What is expected – Search the listing below for the word "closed" and return each line that contains it.

The records –
----------
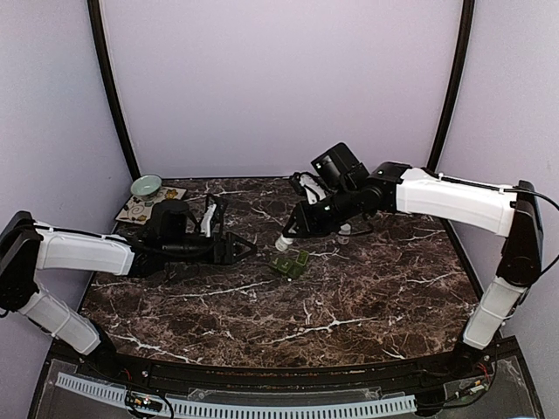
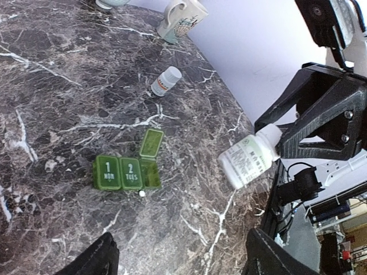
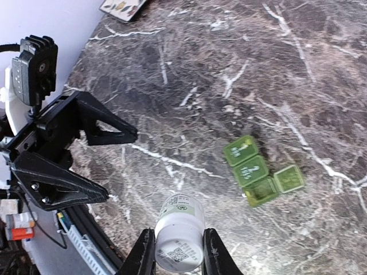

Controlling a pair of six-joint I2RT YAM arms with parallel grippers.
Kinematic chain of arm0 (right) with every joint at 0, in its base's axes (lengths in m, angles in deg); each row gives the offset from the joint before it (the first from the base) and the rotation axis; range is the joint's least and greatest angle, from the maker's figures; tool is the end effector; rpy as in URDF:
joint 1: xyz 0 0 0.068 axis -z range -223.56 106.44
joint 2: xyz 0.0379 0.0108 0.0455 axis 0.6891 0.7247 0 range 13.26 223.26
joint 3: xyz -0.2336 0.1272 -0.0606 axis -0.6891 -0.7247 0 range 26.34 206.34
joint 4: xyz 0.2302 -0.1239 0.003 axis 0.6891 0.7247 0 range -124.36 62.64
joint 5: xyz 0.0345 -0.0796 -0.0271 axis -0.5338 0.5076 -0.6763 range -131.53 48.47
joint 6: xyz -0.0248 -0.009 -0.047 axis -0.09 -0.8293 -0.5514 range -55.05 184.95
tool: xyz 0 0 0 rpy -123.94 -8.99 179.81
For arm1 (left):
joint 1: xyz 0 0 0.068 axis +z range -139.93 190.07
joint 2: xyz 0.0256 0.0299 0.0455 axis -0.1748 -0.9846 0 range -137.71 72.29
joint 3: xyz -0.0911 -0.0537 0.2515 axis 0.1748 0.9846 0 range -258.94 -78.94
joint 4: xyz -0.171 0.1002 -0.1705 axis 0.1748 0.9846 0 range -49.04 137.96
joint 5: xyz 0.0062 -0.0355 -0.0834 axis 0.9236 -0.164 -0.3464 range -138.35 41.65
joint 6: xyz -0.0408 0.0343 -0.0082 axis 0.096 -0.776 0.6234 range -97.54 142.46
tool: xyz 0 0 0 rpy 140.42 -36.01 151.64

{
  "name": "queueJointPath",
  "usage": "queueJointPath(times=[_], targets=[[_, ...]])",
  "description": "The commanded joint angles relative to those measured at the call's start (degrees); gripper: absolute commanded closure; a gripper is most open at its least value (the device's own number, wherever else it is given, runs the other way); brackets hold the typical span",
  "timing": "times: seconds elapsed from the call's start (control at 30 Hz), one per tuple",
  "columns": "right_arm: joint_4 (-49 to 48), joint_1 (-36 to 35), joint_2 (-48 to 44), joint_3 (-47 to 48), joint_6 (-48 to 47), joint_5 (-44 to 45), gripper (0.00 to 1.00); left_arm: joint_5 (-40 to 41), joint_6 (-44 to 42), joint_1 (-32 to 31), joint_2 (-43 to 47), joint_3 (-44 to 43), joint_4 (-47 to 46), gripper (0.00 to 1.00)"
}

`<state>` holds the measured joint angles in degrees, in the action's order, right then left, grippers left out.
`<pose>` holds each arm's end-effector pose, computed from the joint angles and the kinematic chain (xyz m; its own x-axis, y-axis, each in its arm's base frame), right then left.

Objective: Sort the pills into containers
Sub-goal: Pass from the right arm to the left

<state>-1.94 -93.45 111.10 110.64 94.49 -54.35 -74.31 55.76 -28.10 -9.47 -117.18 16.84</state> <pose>0.2411 0.2987 0.2979 -0.8195 -0.2269 -0.5262 -0.5071 0.7149 0.4814 0.2271 -0.1983 0.2143 -0.7015 -0.0765 -0.7086 0.5924 0.4902 -0.6394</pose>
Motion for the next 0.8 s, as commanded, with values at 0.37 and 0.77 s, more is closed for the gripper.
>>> queueJointPath(times=[0.37,0.77], targets=[[-23.07,4.97,-0.46,-7.55,9.81,-26.71,1.0,-17.46,9.45,0.98,-2.18,2.17,-17.68,0.23],[-34.72,6.65,-0.31,-11.74,16.08,-34.04,1.0,-20.8,16.73,4.57,-5.11,3.43,-29.14,0.24]])
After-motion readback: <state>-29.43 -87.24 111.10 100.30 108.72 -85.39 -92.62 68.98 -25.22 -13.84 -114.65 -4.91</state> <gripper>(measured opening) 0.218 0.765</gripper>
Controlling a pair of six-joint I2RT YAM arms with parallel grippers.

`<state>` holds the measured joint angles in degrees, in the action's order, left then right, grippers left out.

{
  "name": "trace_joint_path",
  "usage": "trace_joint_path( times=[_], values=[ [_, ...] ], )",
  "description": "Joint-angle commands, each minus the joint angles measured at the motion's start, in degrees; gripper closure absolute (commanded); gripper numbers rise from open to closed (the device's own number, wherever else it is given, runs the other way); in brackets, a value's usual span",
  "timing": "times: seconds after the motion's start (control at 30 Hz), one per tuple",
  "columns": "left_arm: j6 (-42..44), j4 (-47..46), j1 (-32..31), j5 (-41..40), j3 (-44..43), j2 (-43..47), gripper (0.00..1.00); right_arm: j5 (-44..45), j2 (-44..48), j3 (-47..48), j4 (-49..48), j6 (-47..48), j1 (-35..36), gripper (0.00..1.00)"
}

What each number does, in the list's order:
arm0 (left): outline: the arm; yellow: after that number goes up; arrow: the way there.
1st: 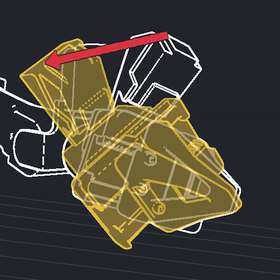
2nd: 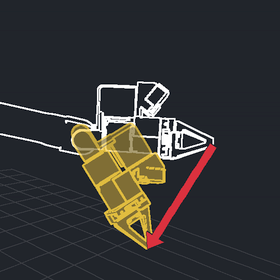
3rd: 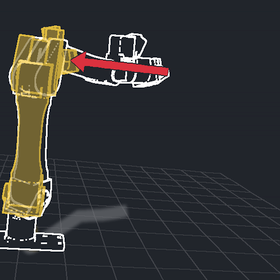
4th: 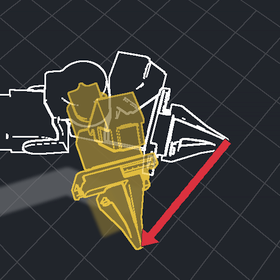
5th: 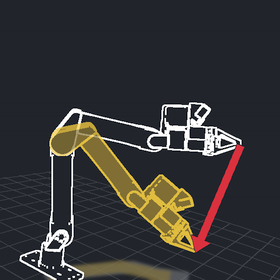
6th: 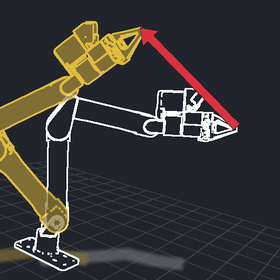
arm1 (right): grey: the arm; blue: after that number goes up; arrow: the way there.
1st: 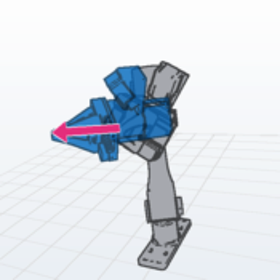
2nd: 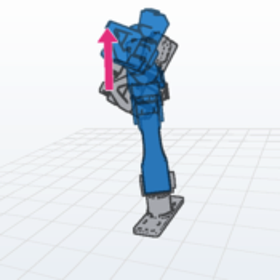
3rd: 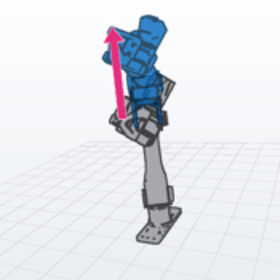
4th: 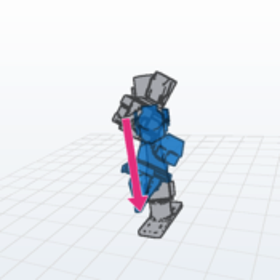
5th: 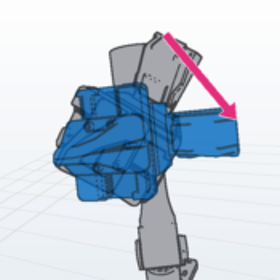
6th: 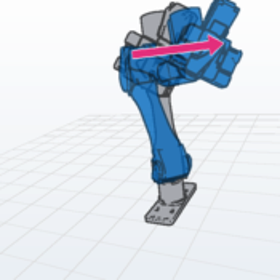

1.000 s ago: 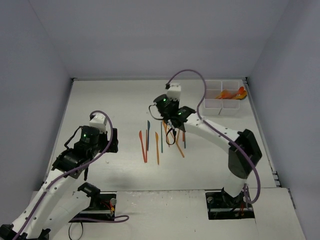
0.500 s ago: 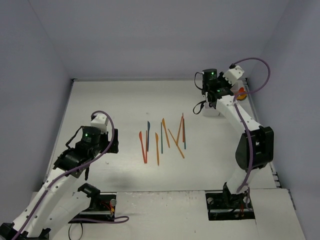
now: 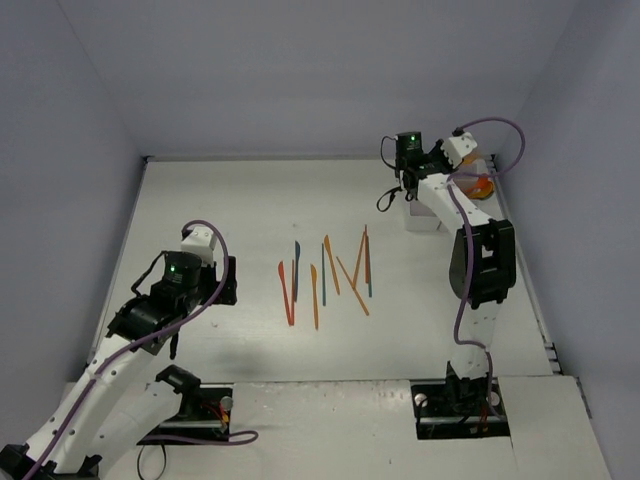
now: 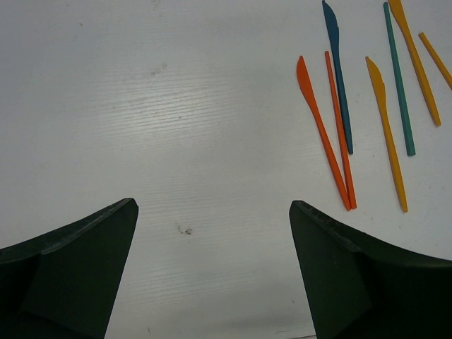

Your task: Sort the eating utensils into containers

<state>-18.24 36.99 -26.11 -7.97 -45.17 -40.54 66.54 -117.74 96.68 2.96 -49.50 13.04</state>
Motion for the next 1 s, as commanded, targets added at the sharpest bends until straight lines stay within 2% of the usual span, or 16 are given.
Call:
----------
Your response –
Motion for the next 0.8 s, as commanded, with values at 0.37 and 0.77 s, more is closed for the gripper.
  "description": "Joint-angle commands, each minus the joint angles measured at the motion's start, in degrees; gripper closure absolute (commanded); gripper numbers rise from open to closed (the device's own number, wherever else it is given, runs the other way); in brackets, a value's usual span",

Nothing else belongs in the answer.